ImageDownloader widget

xnutsive · December 16, 2018, 1:46am

I’ve put up together a widget that can search and download images from Google Search and store them on disk, so that folks can play around with simple CNNs on their own dataset ideas!

The good:

It’s built as a part of the existing fast.ai widget system. As easy as ImageDownloader().
It works in both Notebook and Lab.
It’s just 100 LOC.
I’ve included some examples in the documentation in docs_src and updated the docs, including how to create a data bunch and a learner with the images downloaded that way.
It allows folks to pick the resolution they want and how many images they want. It should work for 100+ images per label.

The ugly:

It uses the google_images_download script and I’m not a huge fan of it. It’s under MIT license.

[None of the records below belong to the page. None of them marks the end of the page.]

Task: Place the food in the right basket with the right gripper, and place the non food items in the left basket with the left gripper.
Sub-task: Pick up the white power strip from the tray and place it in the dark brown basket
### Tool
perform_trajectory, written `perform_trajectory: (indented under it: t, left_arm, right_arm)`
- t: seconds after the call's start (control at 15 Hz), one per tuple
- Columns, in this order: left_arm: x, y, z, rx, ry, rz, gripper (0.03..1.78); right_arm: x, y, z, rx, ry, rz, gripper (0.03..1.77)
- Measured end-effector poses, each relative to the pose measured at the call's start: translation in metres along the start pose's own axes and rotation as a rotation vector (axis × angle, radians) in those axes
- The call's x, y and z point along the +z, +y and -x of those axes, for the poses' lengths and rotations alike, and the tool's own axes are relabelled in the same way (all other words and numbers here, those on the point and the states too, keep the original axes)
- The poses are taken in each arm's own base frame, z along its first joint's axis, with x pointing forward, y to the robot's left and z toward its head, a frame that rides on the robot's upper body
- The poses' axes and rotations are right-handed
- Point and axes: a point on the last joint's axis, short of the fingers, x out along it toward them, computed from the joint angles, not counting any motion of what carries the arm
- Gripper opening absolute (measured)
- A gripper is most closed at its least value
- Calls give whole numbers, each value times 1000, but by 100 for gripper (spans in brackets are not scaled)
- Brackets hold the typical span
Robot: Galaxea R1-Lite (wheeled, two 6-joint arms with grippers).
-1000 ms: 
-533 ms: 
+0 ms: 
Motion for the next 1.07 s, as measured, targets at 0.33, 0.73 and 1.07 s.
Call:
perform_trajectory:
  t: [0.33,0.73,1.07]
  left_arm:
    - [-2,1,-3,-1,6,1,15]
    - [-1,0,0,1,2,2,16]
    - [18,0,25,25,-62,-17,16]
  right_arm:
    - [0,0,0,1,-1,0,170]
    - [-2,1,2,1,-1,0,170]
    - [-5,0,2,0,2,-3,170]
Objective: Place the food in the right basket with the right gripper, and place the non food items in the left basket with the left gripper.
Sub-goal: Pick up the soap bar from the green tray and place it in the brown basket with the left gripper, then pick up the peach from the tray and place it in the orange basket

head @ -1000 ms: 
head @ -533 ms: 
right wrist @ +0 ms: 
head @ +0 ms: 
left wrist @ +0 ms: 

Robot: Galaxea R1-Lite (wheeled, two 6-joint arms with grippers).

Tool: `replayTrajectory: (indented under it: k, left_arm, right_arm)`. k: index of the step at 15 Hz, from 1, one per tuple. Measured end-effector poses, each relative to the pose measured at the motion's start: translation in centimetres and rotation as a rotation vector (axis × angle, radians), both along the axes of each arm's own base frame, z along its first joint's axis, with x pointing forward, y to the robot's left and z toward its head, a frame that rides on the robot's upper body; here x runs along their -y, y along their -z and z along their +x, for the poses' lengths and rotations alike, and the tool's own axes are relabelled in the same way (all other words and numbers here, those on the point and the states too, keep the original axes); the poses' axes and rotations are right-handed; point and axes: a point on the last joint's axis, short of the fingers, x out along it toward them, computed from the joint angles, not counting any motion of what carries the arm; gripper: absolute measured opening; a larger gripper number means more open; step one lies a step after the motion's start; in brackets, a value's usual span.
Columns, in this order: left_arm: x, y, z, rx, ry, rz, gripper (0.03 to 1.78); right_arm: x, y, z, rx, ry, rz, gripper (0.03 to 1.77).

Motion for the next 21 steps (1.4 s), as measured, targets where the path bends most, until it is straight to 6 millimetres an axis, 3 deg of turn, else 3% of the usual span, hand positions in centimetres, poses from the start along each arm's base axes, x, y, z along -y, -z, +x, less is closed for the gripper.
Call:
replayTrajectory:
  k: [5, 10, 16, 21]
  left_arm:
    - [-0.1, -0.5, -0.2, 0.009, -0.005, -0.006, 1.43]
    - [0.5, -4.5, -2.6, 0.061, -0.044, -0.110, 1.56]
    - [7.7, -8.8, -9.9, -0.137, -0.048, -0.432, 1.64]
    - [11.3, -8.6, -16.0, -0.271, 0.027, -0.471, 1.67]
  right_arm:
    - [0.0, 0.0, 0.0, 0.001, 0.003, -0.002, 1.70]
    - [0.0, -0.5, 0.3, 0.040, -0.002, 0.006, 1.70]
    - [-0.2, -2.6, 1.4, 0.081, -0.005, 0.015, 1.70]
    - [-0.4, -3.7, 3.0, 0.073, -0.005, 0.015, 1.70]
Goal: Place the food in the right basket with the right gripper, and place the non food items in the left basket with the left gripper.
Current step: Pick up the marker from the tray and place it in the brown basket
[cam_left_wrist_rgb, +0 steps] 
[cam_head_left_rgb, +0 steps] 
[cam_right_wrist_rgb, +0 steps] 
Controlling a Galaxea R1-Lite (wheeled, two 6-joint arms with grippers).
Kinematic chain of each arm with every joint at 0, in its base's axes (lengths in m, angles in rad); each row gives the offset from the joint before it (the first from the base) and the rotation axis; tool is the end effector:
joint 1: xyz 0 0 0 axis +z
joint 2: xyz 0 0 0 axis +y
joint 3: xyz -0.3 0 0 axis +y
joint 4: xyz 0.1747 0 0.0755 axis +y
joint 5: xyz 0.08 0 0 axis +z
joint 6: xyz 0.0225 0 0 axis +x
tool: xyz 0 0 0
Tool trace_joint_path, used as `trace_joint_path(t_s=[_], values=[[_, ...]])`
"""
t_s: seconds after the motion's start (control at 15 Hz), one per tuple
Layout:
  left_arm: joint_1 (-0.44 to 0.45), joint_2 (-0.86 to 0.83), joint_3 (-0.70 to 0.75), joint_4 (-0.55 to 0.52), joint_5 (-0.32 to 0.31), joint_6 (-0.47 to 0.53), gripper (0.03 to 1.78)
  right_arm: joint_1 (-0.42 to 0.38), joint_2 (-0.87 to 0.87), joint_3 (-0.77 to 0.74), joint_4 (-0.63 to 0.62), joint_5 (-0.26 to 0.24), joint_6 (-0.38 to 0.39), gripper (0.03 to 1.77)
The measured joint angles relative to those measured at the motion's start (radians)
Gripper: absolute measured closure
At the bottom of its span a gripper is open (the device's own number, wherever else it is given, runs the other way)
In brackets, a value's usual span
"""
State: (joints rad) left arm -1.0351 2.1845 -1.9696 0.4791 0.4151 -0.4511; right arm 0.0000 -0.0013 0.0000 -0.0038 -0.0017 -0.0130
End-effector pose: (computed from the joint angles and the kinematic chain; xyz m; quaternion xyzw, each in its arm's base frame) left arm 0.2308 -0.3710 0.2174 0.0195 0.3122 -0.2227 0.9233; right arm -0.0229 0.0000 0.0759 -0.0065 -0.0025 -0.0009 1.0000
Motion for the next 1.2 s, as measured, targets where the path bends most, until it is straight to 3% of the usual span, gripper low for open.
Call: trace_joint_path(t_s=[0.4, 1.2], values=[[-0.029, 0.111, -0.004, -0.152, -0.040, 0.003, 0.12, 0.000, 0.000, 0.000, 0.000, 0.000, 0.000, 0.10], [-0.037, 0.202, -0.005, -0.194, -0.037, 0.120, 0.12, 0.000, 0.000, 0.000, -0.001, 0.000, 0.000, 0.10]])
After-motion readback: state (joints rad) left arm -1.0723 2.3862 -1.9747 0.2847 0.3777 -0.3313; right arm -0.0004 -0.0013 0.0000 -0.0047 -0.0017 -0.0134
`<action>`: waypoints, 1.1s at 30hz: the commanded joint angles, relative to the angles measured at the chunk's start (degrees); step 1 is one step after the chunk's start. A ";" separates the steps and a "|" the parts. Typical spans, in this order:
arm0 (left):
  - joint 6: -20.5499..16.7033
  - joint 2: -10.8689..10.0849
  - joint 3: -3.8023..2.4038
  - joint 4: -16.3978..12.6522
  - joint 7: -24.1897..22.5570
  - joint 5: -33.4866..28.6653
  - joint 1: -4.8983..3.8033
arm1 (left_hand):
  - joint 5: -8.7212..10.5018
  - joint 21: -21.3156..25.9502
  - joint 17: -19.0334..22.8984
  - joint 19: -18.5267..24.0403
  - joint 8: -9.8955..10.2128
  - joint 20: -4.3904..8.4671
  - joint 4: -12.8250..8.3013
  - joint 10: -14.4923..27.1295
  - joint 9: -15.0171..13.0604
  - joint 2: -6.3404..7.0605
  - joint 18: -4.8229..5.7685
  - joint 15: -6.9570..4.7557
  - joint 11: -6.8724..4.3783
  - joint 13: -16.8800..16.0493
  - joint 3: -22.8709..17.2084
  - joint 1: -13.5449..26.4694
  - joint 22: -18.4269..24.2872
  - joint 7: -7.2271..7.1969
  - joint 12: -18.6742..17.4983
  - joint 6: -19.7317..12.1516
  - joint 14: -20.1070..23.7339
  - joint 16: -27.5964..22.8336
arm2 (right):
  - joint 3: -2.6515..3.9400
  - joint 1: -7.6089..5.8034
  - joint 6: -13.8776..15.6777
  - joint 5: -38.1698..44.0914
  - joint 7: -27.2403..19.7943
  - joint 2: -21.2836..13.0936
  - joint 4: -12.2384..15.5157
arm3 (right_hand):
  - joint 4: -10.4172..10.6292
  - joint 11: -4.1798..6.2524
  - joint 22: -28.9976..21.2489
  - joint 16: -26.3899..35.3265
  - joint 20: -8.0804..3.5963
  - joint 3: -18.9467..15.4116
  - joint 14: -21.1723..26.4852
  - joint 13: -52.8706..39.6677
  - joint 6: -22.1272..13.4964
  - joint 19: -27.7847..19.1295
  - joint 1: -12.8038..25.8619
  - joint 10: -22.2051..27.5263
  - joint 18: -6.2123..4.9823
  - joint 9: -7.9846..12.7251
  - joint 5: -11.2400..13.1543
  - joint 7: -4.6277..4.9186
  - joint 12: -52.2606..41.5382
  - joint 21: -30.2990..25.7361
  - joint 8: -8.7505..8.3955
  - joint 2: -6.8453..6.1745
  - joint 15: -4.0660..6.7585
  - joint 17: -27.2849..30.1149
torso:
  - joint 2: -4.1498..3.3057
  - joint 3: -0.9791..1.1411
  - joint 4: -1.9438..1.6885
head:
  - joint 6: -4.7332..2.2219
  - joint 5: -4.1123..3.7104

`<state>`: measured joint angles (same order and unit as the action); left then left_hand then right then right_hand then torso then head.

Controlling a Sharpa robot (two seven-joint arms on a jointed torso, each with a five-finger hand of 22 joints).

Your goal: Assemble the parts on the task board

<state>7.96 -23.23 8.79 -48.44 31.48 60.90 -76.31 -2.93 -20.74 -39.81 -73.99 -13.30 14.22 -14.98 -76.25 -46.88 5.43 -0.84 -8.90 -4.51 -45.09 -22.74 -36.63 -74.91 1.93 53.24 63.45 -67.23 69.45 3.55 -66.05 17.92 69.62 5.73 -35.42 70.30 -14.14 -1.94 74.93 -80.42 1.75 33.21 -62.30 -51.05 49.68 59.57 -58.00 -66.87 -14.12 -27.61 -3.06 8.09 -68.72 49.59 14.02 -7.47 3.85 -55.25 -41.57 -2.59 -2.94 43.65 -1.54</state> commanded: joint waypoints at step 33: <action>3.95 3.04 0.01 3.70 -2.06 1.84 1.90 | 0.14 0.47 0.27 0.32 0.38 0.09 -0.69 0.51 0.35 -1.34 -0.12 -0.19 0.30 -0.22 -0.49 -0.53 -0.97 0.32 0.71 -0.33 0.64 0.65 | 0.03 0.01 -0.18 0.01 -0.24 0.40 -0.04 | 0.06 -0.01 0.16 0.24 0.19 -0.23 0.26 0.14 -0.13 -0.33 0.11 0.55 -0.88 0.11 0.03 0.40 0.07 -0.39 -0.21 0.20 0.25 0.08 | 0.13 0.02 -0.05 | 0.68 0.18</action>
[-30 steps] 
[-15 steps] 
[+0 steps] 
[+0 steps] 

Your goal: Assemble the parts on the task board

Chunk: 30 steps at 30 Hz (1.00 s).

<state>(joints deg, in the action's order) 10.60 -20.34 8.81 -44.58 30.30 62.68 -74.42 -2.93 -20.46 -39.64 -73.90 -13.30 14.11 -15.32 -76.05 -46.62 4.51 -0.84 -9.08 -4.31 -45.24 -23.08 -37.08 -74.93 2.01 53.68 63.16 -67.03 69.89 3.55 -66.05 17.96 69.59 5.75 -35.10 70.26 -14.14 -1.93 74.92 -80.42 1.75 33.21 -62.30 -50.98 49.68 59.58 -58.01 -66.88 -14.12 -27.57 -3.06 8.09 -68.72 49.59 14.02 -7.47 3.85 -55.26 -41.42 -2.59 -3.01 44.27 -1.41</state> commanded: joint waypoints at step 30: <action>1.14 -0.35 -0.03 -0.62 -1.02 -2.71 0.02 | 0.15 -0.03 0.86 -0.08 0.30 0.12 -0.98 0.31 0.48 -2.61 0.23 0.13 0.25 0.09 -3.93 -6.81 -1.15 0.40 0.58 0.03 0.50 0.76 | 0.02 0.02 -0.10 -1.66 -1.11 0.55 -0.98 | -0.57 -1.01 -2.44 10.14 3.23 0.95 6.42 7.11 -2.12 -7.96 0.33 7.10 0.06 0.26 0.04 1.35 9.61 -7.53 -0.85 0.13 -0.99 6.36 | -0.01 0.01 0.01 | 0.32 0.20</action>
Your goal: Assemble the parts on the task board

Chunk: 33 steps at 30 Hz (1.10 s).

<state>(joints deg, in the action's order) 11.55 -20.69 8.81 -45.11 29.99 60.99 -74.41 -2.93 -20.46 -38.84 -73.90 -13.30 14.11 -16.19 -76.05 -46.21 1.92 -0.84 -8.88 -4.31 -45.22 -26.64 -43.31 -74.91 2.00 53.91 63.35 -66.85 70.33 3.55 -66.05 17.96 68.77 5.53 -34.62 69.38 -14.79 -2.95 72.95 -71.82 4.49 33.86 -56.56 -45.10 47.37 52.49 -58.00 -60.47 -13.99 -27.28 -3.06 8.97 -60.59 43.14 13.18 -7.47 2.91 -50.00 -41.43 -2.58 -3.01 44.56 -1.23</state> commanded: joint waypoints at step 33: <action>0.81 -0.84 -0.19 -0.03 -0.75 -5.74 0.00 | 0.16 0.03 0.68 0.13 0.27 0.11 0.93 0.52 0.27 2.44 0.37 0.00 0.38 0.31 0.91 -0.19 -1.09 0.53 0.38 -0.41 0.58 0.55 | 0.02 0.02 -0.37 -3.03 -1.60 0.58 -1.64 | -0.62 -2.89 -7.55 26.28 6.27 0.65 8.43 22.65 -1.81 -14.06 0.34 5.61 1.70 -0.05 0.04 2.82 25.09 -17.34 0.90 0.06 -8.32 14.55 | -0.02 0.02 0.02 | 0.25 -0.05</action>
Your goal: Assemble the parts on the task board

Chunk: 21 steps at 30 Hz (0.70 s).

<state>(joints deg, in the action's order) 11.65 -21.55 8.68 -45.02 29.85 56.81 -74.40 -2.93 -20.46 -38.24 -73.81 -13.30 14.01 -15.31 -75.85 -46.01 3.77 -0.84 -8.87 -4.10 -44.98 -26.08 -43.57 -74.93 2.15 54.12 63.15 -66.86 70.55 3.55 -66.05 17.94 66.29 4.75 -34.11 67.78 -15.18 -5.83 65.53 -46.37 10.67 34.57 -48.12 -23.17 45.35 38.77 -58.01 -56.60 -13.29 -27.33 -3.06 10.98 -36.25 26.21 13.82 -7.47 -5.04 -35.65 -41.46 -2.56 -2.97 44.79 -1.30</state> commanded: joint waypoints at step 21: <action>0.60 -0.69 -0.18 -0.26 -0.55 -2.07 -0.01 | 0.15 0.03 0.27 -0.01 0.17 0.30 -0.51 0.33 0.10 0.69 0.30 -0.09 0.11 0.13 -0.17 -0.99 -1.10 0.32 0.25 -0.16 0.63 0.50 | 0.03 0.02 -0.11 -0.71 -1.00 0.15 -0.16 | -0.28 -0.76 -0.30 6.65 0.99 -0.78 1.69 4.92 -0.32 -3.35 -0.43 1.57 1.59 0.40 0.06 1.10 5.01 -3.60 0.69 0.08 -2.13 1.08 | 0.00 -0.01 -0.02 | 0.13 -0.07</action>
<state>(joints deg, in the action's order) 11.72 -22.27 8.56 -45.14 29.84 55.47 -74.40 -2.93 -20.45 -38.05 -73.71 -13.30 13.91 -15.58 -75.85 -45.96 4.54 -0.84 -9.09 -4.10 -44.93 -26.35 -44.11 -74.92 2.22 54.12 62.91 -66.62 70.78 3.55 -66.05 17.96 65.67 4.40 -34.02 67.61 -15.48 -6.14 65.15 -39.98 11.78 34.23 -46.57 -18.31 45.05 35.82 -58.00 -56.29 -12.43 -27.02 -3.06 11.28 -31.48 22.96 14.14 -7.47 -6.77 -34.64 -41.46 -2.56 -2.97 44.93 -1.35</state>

I’ve made this a couple weeks back and thought I’d finally share this as is. Here’s my branch with it — if @lesscomfortable and @jeremy think it’s good enough — I’ll open a pull request.

upd: missed the link: https://github.com/xnutsive/fastai/tree/image_downloader

I can also add some examples in more novice-folks facing docs, maybe in examples folder? I think it makes sense to show this to more novice users, it’s obviously not a super serious research tool and more of a playground feature.

One thing that can be improved is to pluck the algorithm and pieces of code from google_images_download to fetch image urls, and then use parallel version of download_images from basic_data to download them and hook all that to fastprogress widget. Not sure if I have time to do that this or next week though.

Another think to work on would be to check all the downloaded images after they’ve been downloaded and auto-delete all the broken ones, otherwise users might have problems with DataLoaders, and with num_workers > 0 they’re tricky to debug.

@lesscomfortable, what do you think? Let me know if you’d like to to tweak this a bit, or if we can merge this and tweak it on the go.

PegasusWithoutWinds · December 17, 2018, 1:43am

This looks amazing to me. Thanks for the effort!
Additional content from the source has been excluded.